Similarly, it has been the Chinese Government’s obsession with infrastructure and construction stimulus that has supported ever-higher iron ore prices, in a boon for the Australian economic recovery.

Yet the most powerful change for the oil came this week, from OPEC+, but more specifically, Saudi Arabia.The price of Brent Crude moved past a ten-month high of USD$55 a barrel, after the Kingdom announced it would cut production by as much as one million barrels per day (and they said we were already at ‘peak oil’). It is clear that the Saudis continue to favour higher prices, and therefore higher profits, over higher volumes of production.

The production cut will offset the planned increase of 75,000 barrels per day by both Russia and Kazakhstan, with the former seeking to pre-empt any rebound in US shale production by sending prices lower.
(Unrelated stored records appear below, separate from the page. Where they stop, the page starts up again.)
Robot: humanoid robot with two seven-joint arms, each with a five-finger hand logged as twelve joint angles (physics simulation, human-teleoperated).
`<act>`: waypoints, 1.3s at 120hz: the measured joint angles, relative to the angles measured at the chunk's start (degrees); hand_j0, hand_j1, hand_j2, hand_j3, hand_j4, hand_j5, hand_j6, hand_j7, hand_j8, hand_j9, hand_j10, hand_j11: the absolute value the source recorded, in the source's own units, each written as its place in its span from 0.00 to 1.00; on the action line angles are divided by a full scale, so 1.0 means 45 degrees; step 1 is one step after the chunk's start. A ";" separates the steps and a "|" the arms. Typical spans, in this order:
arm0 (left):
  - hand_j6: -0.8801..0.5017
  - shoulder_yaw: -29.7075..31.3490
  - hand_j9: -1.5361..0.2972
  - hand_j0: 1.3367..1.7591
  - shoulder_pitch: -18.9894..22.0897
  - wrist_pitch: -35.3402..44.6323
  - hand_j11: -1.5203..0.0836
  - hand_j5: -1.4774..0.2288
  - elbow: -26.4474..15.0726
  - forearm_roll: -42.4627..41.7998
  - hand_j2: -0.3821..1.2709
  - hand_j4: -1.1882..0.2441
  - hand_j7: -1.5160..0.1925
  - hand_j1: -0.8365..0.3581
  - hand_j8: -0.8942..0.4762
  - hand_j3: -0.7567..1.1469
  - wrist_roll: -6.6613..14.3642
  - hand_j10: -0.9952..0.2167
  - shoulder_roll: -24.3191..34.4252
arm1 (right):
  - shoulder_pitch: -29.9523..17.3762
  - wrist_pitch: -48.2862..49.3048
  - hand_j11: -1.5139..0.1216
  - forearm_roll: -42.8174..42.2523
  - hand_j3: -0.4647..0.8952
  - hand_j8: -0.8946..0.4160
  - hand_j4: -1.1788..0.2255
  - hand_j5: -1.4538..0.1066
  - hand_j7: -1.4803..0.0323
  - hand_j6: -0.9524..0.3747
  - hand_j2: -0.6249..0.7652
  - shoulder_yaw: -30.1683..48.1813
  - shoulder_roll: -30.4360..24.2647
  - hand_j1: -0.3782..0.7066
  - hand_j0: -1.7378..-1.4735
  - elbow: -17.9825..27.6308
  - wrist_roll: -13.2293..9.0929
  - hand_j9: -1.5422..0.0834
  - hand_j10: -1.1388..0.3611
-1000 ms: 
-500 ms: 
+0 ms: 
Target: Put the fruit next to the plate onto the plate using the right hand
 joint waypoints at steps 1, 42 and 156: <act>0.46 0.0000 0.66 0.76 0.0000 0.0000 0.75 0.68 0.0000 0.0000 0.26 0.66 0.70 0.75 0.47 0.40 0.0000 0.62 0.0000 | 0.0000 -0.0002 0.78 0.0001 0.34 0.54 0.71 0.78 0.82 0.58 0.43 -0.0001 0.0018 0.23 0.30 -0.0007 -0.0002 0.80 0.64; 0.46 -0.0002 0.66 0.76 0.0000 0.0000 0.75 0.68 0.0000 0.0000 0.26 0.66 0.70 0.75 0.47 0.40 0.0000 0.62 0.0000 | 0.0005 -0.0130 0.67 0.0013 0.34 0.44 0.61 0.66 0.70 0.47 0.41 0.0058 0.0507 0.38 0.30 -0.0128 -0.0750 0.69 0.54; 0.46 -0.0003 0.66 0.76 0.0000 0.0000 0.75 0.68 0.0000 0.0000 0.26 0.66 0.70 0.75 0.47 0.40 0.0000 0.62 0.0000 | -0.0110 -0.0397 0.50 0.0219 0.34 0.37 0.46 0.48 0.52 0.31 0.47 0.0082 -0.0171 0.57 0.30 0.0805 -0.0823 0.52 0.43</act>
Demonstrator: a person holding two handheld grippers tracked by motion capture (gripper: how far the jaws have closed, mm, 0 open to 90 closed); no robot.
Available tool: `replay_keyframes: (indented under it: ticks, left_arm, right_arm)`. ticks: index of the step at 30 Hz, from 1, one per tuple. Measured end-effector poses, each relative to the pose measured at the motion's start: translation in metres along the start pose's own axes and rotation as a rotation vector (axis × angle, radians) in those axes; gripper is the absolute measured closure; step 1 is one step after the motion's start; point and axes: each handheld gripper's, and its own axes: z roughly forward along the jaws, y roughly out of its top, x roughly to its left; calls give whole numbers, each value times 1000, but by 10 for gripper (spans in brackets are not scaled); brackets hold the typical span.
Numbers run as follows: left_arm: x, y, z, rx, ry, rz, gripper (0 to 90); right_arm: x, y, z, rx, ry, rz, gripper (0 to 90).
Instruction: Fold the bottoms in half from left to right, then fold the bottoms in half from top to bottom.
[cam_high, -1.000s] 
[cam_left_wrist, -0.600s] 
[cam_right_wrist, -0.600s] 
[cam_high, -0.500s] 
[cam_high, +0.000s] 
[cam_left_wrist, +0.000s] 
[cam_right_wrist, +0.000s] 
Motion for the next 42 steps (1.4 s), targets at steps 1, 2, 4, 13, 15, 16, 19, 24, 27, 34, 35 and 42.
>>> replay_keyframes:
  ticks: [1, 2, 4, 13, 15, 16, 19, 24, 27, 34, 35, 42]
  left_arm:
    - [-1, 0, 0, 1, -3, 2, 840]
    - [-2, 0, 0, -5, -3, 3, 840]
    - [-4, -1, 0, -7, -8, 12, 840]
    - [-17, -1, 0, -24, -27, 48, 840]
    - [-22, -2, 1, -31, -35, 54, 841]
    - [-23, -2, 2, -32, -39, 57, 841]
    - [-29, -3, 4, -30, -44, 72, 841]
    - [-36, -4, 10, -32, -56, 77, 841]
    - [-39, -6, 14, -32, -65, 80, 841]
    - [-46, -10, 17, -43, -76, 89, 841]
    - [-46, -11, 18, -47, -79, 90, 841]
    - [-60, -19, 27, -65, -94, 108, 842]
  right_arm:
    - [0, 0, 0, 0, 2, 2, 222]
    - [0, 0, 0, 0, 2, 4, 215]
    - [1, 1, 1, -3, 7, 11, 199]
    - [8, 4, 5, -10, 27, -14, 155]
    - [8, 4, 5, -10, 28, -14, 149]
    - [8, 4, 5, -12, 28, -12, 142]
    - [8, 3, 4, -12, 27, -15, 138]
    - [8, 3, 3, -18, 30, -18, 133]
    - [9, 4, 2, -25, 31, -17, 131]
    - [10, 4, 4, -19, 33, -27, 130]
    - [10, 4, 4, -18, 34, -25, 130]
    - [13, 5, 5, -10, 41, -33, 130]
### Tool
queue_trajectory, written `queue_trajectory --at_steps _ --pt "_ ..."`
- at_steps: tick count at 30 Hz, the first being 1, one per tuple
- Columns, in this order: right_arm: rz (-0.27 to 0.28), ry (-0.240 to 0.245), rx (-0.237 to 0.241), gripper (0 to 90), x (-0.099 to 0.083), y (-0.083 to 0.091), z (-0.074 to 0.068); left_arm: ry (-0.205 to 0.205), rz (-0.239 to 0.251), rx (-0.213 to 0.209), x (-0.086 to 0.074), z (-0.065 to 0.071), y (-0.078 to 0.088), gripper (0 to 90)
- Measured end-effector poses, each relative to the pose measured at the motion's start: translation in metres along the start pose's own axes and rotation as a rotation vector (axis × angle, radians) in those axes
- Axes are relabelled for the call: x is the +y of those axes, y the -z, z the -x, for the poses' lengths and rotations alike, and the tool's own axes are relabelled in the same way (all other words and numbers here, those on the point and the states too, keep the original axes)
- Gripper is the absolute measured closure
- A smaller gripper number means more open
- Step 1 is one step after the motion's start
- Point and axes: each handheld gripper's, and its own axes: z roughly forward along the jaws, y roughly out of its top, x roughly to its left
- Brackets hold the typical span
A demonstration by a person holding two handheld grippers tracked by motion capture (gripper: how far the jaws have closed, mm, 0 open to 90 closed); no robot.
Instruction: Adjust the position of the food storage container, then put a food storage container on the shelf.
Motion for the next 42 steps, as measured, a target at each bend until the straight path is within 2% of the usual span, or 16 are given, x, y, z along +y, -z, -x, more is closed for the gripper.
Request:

It is possible to read two stories out of this production cut. On the one hand, the Saudis seem increasingly concerned about European and UK demand in light of the worsening outbreak and economic shutdowns. On the other, it suggests that traders are expecting the economic recovery to quickly gather steam. 

Either way, the sector remains one where the risk-reward profile is evenly balanced, rather than in the favour of investors, and is complicated by Australia’s unclear energy policy.

There are a number of ways to access the energy sector, ranging from direct ASX-listed companies like BHP (which still generates around 25% of revenue from oil), Santos (ASX:STO) and Woodside (ASX:WPL). Alternatively, the Ausbil Global Resources Fund offers a more diverse exposure, as does Betashares Global Energy Companies ETF (ASX:FUEL).